Au Sud-Kivu, de nombreux enfants grandissent dans des foyers brisés par la guerre, la pauvreté ou des séparations douloureuses. La perte d’un parent, le rejet, les violences ou la négligence laissent des traces profondes : des blessures familiales invisibles, mais bien réelles, qui compromettent le développement et l’équilibre des enfants.
« Depuis que maman est partie, je me sens fragile », confie Furaini Biringingwa, 13 ans, habitant de Miti Centre.
« Je préfère rester seul. Je ne fais plus confiance à personne », ajoute un garçon du même âge rencontré dans les rues de Kavumu.
Des droits bafoués
Selon la Convention relative aux droits de l’enfant (CDE):
Article 19: « Les États doivent protéger l’enfant contre toute forme de violence, d’abandon ou de négligence. »

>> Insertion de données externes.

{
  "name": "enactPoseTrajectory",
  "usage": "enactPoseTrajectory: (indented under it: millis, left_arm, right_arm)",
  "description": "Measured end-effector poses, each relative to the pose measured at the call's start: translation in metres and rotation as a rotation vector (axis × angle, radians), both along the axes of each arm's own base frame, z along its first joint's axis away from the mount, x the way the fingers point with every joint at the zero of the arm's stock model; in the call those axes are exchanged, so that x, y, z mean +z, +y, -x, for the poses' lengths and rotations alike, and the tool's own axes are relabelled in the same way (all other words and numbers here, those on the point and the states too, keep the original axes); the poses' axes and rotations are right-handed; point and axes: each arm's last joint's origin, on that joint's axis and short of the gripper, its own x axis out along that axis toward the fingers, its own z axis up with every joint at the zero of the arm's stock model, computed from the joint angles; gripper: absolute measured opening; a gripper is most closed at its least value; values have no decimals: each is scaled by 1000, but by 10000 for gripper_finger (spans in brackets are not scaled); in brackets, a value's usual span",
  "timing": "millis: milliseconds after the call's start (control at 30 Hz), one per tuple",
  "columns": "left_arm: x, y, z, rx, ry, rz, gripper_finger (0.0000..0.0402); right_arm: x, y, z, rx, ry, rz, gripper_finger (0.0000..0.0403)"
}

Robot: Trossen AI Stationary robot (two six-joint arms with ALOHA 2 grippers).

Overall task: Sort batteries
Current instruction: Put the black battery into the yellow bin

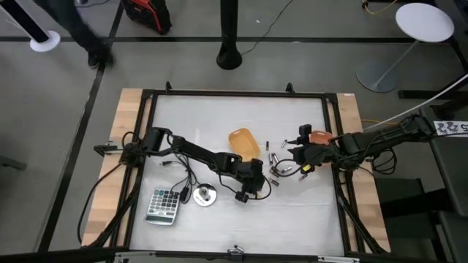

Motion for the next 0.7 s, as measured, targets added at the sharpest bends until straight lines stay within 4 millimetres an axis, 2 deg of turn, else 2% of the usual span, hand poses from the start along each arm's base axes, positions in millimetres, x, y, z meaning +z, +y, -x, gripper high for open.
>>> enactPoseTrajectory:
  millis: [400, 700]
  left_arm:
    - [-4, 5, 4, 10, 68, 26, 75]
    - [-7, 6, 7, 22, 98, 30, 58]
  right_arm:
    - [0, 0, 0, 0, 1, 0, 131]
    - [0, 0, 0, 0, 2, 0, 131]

Article 39: « L’enfant victime de tout abus a droit à la réadaptation physique et psychologique. »
Or, ces principes sont encore loin d’être respectés dans plusieurs localités du Sud-Kivu, notamment dans le territoire de Kabare, où les structures d’écoute et d’accompagnement font cruellement défaut
Des conséquences durables
Pour Macker Bacila psychologue au sein d’une structure éducative locale :
« Ces enfants blessés développent souvent des troubles de l’attachement, de l’agressivité ou un mal-être profond. Sans soins, ces traumatismes nuisent à leur scolarité, à leurs relations sociales et à leur avenir professionnel. »

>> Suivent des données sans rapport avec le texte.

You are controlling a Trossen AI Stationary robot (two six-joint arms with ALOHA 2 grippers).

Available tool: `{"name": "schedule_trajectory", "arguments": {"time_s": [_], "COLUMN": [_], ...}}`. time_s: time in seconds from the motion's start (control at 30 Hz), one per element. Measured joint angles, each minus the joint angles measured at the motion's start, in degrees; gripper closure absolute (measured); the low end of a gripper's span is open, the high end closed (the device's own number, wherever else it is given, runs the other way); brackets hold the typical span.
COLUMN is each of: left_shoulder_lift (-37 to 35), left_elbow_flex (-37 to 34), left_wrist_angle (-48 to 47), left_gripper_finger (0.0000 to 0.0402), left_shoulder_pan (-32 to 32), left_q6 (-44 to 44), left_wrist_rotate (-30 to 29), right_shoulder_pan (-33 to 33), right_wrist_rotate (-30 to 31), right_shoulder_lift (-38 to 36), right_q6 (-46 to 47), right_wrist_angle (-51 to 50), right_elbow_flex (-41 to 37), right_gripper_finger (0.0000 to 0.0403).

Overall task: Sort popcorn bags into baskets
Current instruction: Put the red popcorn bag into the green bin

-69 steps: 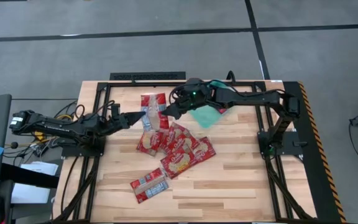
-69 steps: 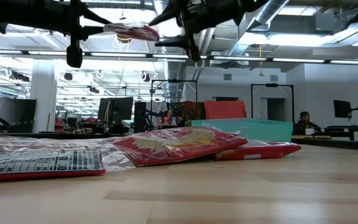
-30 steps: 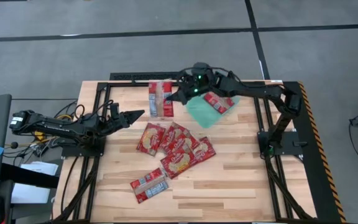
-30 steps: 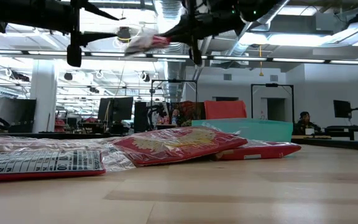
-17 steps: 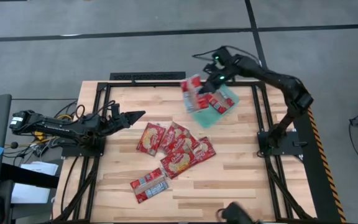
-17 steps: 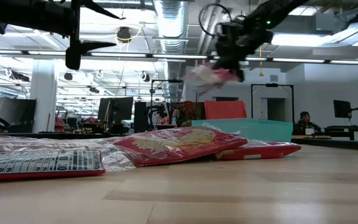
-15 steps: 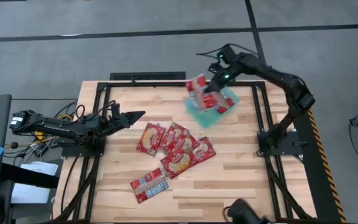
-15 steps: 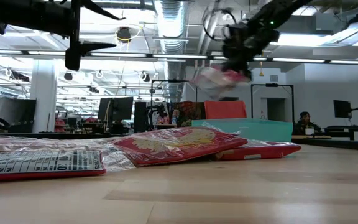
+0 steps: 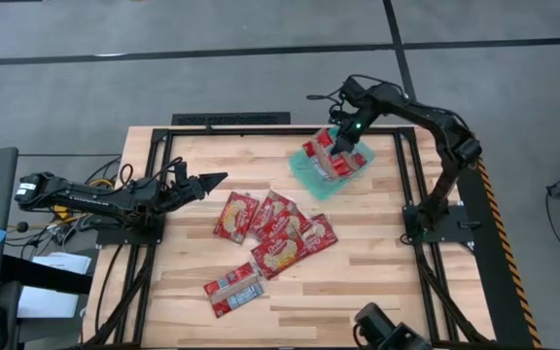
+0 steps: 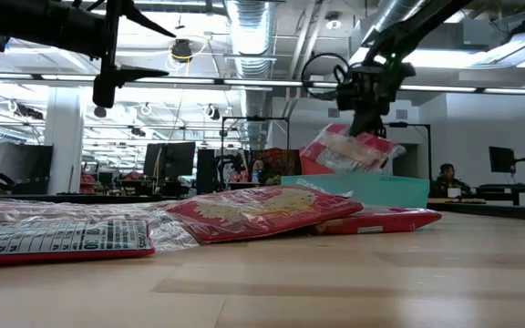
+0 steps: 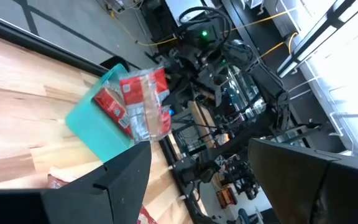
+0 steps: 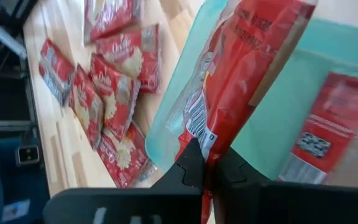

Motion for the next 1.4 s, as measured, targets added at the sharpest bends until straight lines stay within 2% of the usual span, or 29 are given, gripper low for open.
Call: {"name": "schedule_trajectory", "arguments": {"time_s": [0.3, 0.43, 0.63, 0.8, 0.93, 1.03, 1.2, 1.4], "left_shoulder_lift": [0.0, 0.0, 0.0, 0.0, 0.0, 0.0, 0.0, 0.4], "left_elbow_flex": [0.0, 0.0, 0.0, 0.0, 0.0, 0.0, 0.0, 0.0], "left_wrist_angle": [-0.6, -1.3, -1.6, -1.9, -5.5, -9.1, -16.4, -26.2], "left_gripper_finger": [0.0145, 0.0145, 0.0145, 0.0145, 0.0145, 0.0145, 0.0145, 0.0145], "left_shoulder_pan": [0.0, 0.0, 0.0, 0.0, 0.0, 0.0, 0.0, 0.0], "left_q6": [-0.7, -0.9, -0.9, -1.0, -2.5, -4.1, -7.2, -8.6], "left_wrist_rotate": [0.0, -0.1, -1.1, -1.2, -1.2, -1.2, -1.2, -1.1], "right_shoulder_pan": [1.7, 1.9, 2.1, 2.9, 3.3, 4.0, 5.0, 5.8], "right_wrist_rotate": [0.9, 1.0, 6.0, 9.5, 10.5, 14.1, 25.2, 26.4], "right_shoulder_lift": [6.9, 8.9, 10.4, 10.4, 10.4, 10.4, 10.4, 10.4], "right_q6": [-1.9, -1.9, -2.6, -2.8, -1.8, -1.3, -1.0, 0.3], "right_wrist_angle": [-0.4, 0.0, 0.1, 1.7, 2.5, 2.0, 0.8, 0.4], "right_elbow_flex": [0.0, 0.1, 0.1, 0.5, 2.6, 4.3, 6.0, 6.0], "right_gripper_finger": [0.0383, 0.0365, 0.0318, 0.0255, 0.0209, 0.0191, 0.0199, 0.0246]}}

Certains finissent par abandonner l’école, errer dans la rue ou vivre dans une insécurité affective constante.
Une responsabilité collective
L’avocat Étienne Kabagaya est formel :
« Protéger un enfant, ce n’est pas un acte de charité, c’est une obligation légale. L’État comme les familles doivent garantir un cadre stable et aimant. À défaut, c’est une génération entière qu’on expose à la dérive. »
Que faire ?
Renforcer les services sociaux de proximité (psychologues, assistants sociaux)
Sensibiliser à la parentalité responsable
Appuyer les ONG locales qui prennent en charge les enfants traumatisés
Les blessures familiales ne font pas de bruit, mais elles pèsent lourd. Soigner ces douleurs, c’est réparer une partie du tissu social et donner une chance réelle aux enfants de demain.